Сейчас это грязная и некрасивая асфальтовая лента. Три узкие полосы движения на уровне улицы, окаймленные уродливыми от выхлопных газов кленами и разношерстными по стилю домами. Психотические сооружения эстакад возникают без предупреждения. Бетонные пешеходные мосты, побуревшие от времени, — претензии Лос-Анджелеса на собственную патину — бросают жутковатые тени на асфальтовое покрытие. Каждый раз, выезжая на это шоссе, я думаю о Натаниеле Уэсте и Джеймсе Кейне — фигурах из истории Южной Калифорнии, которых, вероятно, никогда в действительности не существовало, но которых представляешь себе с каким-то мрачным удовольствием.
Я также думаю о Лас-Лабрадорас и о том, что места вроде аристократических частей Пасадены, Сьерра-Мадре и Сан-Лабрадора могли бы с таким же успехом находиться на луне — такова степень их общения и обмена с огромным человеческим муравейником, расположенным на другом конце шоссе.
Лас-Лабрадорас. Сельские Девушки.
Встреча с ними произошла у меня за много лет до того, как я познакомился с Мелиссой. В ретроспективе схожесть между прошлым опытом и нынешним показалась очевидной. Почему же я раньше не сообразил?
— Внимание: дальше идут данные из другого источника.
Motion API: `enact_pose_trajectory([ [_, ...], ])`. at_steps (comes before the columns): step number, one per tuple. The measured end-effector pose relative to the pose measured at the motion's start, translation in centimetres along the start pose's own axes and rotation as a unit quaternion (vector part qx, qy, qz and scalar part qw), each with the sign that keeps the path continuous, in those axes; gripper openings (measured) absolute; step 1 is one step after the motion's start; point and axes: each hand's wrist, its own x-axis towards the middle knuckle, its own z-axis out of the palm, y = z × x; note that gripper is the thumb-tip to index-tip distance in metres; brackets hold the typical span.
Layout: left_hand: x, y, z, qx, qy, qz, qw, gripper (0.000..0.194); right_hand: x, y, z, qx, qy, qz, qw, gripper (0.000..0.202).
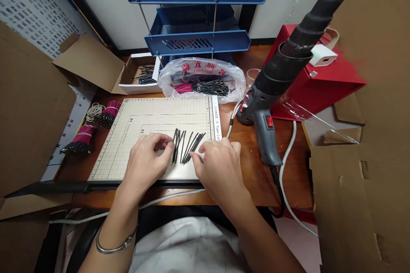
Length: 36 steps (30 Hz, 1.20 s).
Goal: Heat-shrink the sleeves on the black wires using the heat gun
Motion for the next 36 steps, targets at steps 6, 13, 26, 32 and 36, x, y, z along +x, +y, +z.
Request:
enact_pose_trajectory([
  [6,-0.1,0.0,0.1,0.006,-0.007,0.009,1.000,0.006,0.2,-0.1,0.3,0.010,-0.005,-0.005,1.000,0.016],
  [13,-0.1,-0.2,-0.3,-0.032,-0.010,0.010,0.999,0.008,0.1,-0.3,0.6,0.004,0.031,-0.015,0.999,0.015],
  [26,-1.0,-0.9,0.2,-0.046,0.020,0.033,0.998,0.009,-0.3,1.1,0.2,0.014,0.089,-0.068,0.994,0.042],
  [32,-0.9,-0.9,0.4,-0.046,0.017,0.045,0.998,0.008,-0.6,0.9,-0.3,0.005,0.035,-0.070,0.997,0.045],
  [36,-0.9,-1.0,0.5,-0.050,0.020,0.045,0.998,0.007,-0.6,0.7,-0.4,0.010,0.050,-0.075,0.996,0.046],
])
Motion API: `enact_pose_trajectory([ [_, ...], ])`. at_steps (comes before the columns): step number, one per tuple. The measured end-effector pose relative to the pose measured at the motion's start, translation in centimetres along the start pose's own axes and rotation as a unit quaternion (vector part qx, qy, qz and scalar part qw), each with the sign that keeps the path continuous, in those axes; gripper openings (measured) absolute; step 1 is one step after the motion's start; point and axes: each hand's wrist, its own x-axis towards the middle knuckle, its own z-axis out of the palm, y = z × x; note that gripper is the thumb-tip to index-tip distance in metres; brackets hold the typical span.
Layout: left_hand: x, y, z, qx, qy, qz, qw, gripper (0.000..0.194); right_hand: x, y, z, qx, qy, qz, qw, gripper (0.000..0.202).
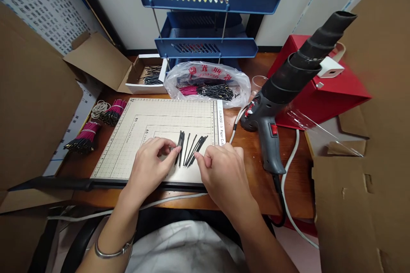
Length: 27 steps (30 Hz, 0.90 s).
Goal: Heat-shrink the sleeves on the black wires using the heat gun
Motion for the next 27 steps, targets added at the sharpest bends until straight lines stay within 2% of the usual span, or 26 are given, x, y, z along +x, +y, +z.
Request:
enact_pose_trajectory([
  [4,0.1,0.1,0.1,0.004,0.005,0.001,1.000,0.010,0.3,-0.1,0.1,0.002,0.020,0.016,1.000,0.041],
  [9,0.1,0.1,0.4,0.021,0.010,0.001,1.000,0.008,0.7,-0.3,0.6,-0.010,-0.061,0.043,0.997,0.025],
  [12,0.1,0.3,0.5,0.040,0.025,0.015,0.999,0.008,0.8,-0.4,0.8,-0.011,-0.073,0.054,0.996,0.016],
  [16,-0.2,1.0,0.6,0.072,0.027,0.034,0.996,0.013,1.0,-0.6,0.7,-0.005,-0.087,0.023,0.996,0.010],
  [22,-0.7,2.5,1.2,0.077,-0.001,0.042,0.996,0.033,0.5,0.6,0.2,0.007,-0.059,0.040,0.997,0.011],
  [27,-0.4,3.0,1.4,0.102,-0.025,0.046,0.993,0.018,-0.1,1.5,0.0,0.023,-0.025,0.035,0.999,0.010],
])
Это были женщины, называвшие себя девушками. Две дюжины женщин, которые в студенческие годы принадлежали к женским университетским общинам, потом весьма удачно повыходили замуж, смолоду вписавшись в «поместную» жизнь, отправили по парочке детей учиться и стали искать, чем бы заполнить время. Видя прибежище в общении, они сошлись вместе и образовали добровольное объединение — эксклюзивный клуб, как бы возродив дни студенческого землячества. Их штаб-квартира расположилась в одном из бунгало отеля «Кэткарт» — это «гнездышко», которое стоило 200 долларов в день, досталось им бесплатно, включая обслуживание, так как одному из их мужей принадлежал немалый кус этой гостиницы, а другой был владельцем банка, державшего закладную. После того как был разработан регламент и избраны должностные лица, женщины стали присматривать себе какой-нибудь смысл существования, raison d'etre. Очень привлекательной казалась работа в больнице, поэтому бóльшую часть своих усилий на первоначальной стадии они посвятили переделке и функционированию магазина подарков при больнице Кэткарта.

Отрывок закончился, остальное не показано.